Drowning is a prequel to Durlacher's first memoir, Stripes in the Sky, in which he described his experiences in Auschwitz-Birkenau from 1942 to the end of the war. At just 97 pages it is a deceptively slim volume, but this is a determinedly honest account with no pretence to total recall. Durlacher's remembrances are piecemeal and incidental, yet the apparently ordinary is always loaded with significance.

He describes an experience at a Christmas pantomime when he is called on to the stage to sit on Santa's knee. The young Gerhard immediately recognises his Uncle Herbert behind the beard and says so loudly. When he returns to his seat a man sitting nearby with his perfect Aryan daughters hisses at Durlacher, 'Smart-aleck little Jewboy.'

Despite the time which has passed and the withering experiences in Birkenau that blighted his teenage years, Durlacher can still retrieve from the past not only memories, but, most importantly, that original sense of childish naivety and ignorance. Yet the clues to the impending doom are all there, obliquely, whether it be his description of being given a Nazi-style haircut so as not to seem out of place at school, or his annoyance at not being allowed to watch a marching parade with its drums and banners.

According to Durlacher, his memories flooded back after reading two books in the early Eighties: Martin Gilbert's Auschwitz and the Allies and Walter Laqueur's The Terrible Secret. Both are attempts to investigate precisely why the Allied forces ignored pleas for help after the true purpose of the concentration camps became known.

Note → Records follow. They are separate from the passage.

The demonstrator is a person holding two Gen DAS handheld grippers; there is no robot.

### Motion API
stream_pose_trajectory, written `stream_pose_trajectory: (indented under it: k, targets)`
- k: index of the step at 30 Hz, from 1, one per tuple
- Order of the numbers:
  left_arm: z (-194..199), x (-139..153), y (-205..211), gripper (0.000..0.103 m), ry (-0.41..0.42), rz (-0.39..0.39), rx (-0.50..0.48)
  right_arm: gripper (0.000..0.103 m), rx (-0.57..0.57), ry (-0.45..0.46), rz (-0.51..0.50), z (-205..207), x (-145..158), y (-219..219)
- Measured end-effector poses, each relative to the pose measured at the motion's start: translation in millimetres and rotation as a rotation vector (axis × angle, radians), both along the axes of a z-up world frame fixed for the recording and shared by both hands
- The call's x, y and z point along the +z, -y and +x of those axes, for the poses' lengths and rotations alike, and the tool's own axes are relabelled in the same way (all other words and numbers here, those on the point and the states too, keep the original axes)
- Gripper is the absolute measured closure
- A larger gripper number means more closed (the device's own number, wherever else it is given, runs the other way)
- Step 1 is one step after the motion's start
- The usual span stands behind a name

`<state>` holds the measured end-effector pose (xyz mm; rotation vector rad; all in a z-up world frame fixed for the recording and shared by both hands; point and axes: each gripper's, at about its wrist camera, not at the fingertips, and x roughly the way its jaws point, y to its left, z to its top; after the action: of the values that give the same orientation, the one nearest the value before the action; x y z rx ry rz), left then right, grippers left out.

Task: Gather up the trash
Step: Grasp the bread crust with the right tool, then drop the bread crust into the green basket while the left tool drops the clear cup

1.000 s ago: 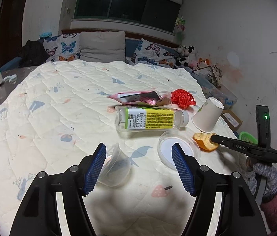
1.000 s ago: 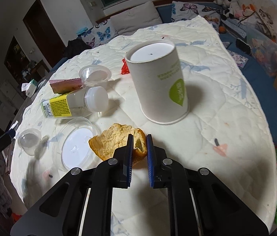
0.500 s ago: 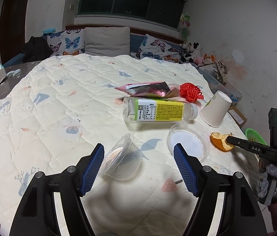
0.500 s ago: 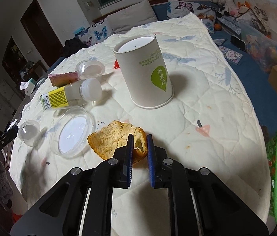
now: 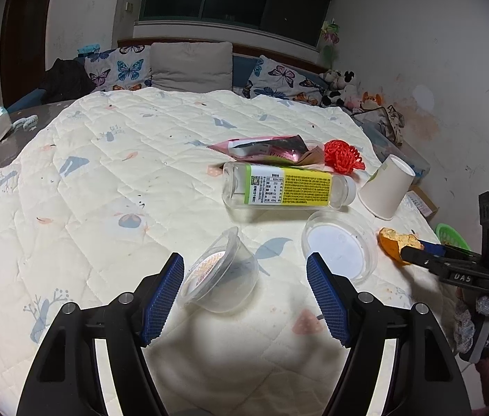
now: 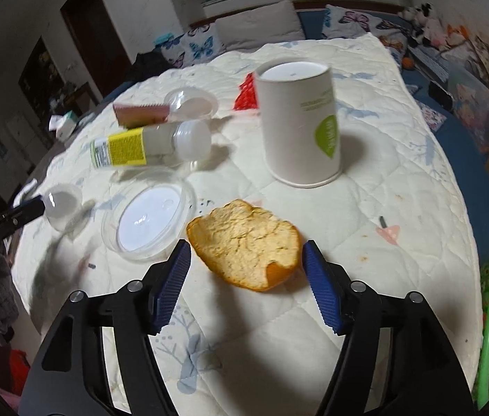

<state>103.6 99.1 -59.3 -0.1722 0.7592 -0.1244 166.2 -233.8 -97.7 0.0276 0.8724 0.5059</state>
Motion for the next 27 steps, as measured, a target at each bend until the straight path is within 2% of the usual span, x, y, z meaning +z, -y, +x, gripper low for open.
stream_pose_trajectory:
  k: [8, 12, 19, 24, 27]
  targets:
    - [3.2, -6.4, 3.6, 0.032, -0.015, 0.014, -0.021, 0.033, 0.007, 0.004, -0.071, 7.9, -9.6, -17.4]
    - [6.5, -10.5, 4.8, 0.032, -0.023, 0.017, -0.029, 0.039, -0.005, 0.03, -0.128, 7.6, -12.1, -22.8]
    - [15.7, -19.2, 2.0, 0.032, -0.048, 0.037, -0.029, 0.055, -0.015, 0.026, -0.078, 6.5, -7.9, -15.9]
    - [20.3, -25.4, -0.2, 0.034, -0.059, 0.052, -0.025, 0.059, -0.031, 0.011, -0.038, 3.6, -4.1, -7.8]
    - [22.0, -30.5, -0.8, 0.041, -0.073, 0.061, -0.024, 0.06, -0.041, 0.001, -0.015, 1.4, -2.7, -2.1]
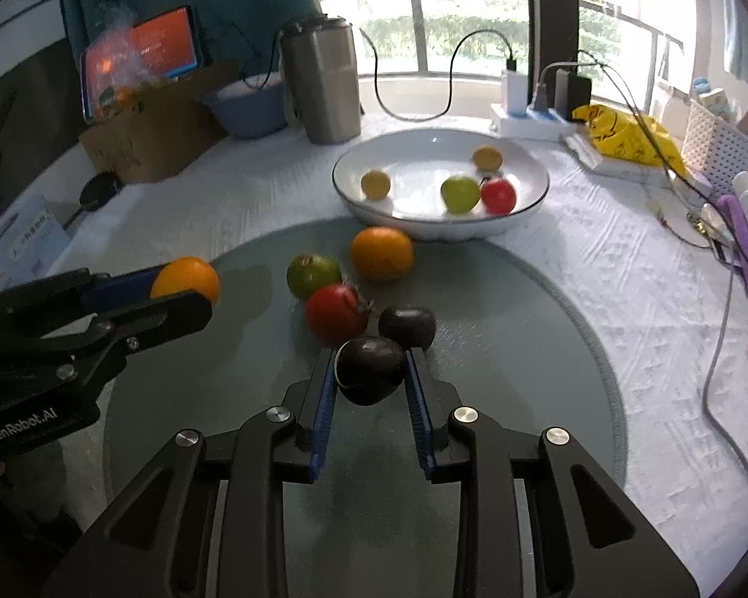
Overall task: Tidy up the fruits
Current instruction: 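Lift the orange with the left tool while the right tool carries the plum toward the bowl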
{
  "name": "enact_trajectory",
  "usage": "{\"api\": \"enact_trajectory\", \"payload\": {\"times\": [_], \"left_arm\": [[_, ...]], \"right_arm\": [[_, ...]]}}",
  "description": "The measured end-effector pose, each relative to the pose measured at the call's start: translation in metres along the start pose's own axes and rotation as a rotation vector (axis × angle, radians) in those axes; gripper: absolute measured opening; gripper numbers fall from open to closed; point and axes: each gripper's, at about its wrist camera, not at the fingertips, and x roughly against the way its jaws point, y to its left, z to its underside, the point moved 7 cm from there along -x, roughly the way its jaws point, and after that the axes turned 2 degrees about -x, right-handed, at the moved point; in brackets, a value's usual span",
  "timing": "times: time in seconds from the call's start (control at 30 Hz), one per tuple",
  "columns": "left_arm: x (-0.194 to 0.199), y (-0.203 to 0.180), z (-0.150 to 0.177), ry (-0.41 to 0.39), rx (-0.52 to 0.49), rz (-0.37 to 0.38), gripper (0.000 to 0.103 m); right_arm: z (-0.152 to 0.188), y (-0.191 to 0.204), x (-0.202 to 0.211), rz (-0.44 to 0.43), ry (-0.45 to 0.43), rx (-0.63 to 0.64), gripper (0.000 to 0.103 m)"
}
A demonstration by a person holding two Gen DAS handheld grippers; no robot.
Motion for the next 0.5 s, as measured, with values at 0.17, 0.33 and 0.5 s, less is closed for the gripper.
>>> {"api": "enact_trajectory", "payload": {"times": [0.17, 0.33, 0.5], "left_arm": [[0.002, -0.004, -0.009, -0.012, -0.012, -0.006, 0.034], [0.001, -0.007, -0.019, -0.022, -0.03, -0.01, 0.034], [-0.003, -0.01, -0.032, -0.031, -0.044, -0.01, 0.034]], "right_arm": [[-0.01, -0.005, 0.011, -0.006, -0.031, -0.006, 0.029], [-0.022, -0.011, 0.017, -0.008, -0.056, -0.01, 0.029], [-0.032, -0.019, 0.02, -0.008, -0.073, -0.014, 0.029]]}}
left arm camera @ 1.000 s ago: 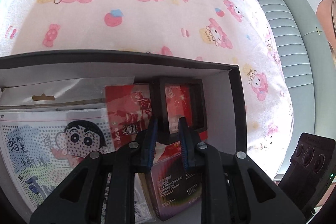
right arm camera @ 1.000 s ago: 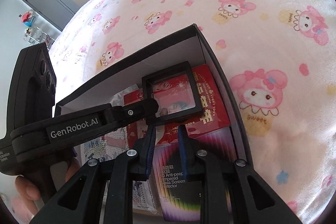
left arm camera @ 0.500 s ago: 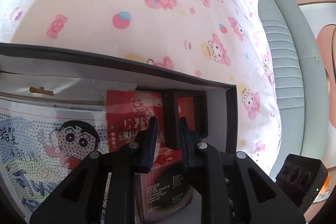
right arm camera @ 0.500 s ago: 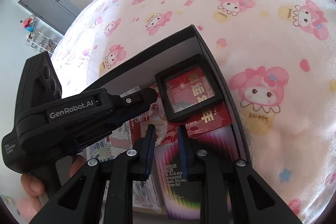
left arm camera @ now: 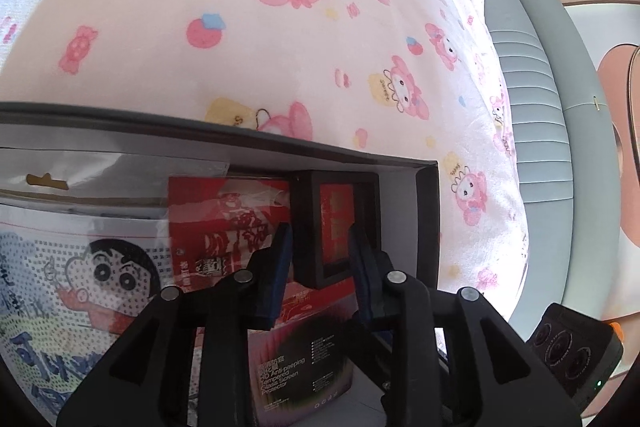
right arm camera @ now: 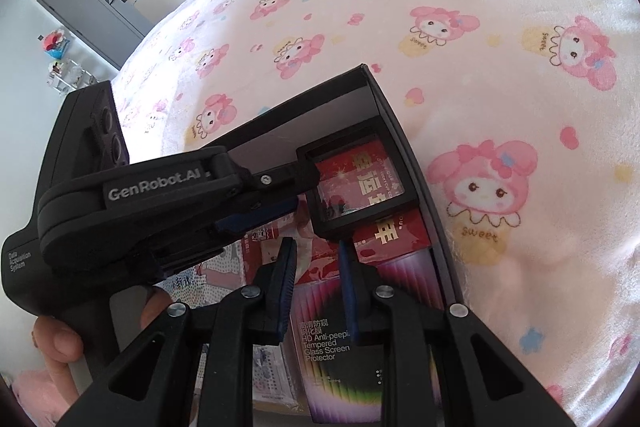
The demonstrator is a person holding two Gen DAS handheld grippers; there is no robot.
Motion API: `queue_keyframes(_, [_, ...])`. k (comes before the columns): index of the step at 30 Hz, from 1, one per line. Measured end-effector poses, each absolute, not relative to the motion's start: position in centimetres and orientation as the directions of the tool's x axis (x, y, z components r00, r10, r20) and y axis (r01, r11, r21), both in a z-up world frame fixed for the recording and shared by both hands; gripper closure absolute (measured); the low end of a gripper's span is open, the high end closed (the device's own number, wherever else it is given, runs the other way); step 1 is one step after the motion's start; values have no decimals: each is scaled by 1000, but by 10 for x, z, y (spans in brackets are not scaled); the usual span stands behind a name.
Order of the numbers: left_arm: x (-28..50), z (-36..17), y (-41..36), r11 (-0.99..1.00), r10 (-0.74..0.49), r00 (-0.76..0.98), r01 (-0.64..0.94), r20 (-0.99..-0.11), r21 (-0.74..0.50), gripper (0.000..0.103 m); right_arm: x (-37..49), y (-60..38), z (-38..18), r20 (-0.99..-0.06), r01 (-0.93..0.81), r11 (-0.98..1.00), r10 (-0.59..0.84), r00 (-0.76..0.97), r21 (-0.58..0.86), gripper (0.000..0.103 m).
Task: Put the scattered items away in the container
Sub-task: 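Open the left gripper and withdraw it from the box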
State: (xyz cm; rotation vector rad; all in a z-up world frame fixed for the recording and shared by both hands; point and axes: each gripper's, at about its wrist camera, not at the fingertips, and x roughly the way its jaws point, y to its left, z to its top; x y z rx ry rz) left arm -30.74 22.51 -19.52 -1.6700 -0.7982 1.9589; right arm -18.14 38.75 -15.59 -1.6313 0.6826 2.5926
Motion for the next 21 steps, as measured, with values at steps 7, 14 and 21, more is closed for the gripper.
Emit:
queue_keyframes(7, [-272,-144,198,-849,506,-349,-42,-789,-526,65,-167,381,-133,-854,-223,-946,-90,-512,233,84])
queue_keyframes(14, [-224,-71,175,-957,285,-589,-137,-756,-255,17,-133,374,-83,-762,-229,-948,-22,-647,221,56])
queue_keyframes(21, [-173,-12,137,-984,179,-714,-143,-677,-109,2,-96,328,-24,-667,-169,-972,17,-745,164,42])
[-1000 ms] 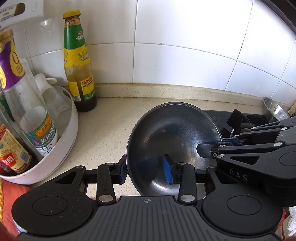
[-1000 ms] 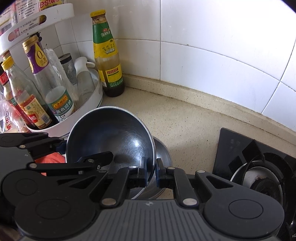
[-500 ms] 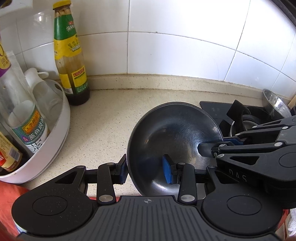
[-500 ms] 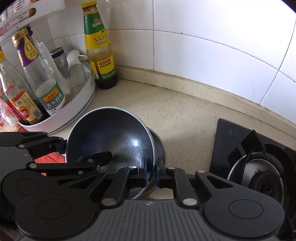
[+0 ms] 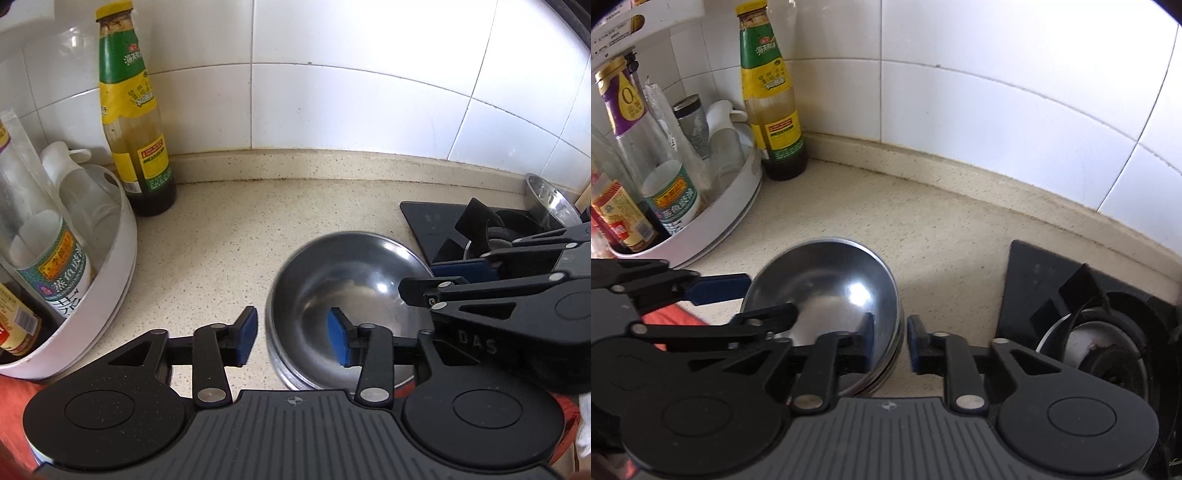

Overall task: Organize plates and bowls
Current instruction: 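Grasp the three-bowl stack rim with the right gripper and lift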

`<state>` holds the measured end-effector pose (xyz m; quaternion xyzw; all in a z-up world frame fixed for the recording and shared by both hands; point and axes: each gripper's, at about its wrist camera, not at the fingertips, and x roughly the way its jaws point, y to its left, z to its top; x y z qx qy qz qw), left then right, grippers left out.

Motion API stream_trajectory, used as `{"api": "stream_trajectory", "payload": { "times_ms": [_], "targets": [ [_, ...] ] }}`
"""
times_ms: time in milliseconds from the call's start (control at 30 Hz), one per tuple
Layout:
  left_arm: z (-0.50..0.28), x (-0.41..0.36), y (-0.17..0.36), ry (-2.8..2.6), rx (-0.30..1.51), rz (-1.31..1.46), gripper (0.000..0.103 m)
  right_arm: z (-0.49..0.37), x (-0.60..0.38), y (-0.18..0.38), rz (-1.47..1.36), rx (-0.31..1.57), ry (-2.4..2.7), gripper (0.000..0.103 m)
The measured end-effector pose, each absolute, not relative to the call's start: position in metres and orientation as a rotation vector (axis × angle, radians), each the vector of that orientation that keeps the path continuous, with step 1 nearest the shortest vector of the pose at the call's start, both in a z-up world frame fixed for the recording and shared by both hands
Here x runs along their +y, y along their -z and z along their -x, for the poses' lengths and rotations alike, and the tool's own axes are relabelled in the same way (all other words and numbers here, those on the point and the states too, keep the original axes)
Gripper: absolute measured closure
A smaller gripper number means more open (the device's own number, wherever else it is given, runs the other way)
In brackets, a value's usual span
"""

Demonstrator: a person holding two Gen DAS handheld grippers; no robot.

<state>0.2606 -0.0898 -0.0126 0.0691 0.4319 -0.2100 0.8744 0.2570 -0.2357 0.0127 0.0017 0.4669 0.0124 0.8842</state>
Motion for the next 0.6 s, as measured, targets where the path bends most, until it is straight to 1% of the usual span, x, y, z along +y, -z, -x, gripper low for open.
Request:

The Holocaust remains one of the most perplexing tragedies, which only seems to pose more and more questions. Why did the Allies fail to act? How were the Nazis able to draw a veil of secrecy over the most appalling, systemised brutality? Even Durlacher describes how, at the moment of his family's arrest, his mother dutifully opens the door to their persecutors, 'because why should you let them kick in a perfectly good door?'

Walter Laqueur's conclusion, which Durlacher concurs with, centres on the question of belief. Accounts of terrible atrocities can be so harrowing that they are almost impossible to accept. Not because they are considered false, but because for those who are not first-hand witnesses to believe that such things are possible can be simply too devastating. As Durlacher points out, even new arrivals at Auschwitz, people on the brink of their own destruction, could still not believe that the smoking chimneys did not belong to factories and interpreted the stories from other prisoners as some kind of cruel initiation rite.

Whereas Stripes in the Sky was filled with an abiding sense of frustration and anger, the mood in Drowning is more of acceptance mixed with deep sorrow. The title story refers specifically to one telling incident. While on holiday in Riva young Gerhard watches two boys playing with toy boats at the edge of the jetty. The adults nearby are captivated by the Italian and German radio announcements coming from loudspeakers when first one boy, then the other, falls in. Ignoring Gerhard's screams for help, the grown-ups listen with rapt attention: the Nazis have assassinated the Austrian leader Dolfuss in a failed coup attempt - the first palpable demonstration of Hitler's real menace. Only at the last moment are the boys rescued.

It is a moving story and a very powerful metaphor for the Jewish experience in Nazi Germany. Even when full realisation begins to dawn, Durlacher's family still seems paralysed by a kind of desperate optimism. By the time they flee to Holland it is already too late.

The puzzle of The Final Solution remains as insoluble as it has always been and that dilemma of believing still faces us now, in the accounts of unspeakable crimes which continue to seep out of Bosnia.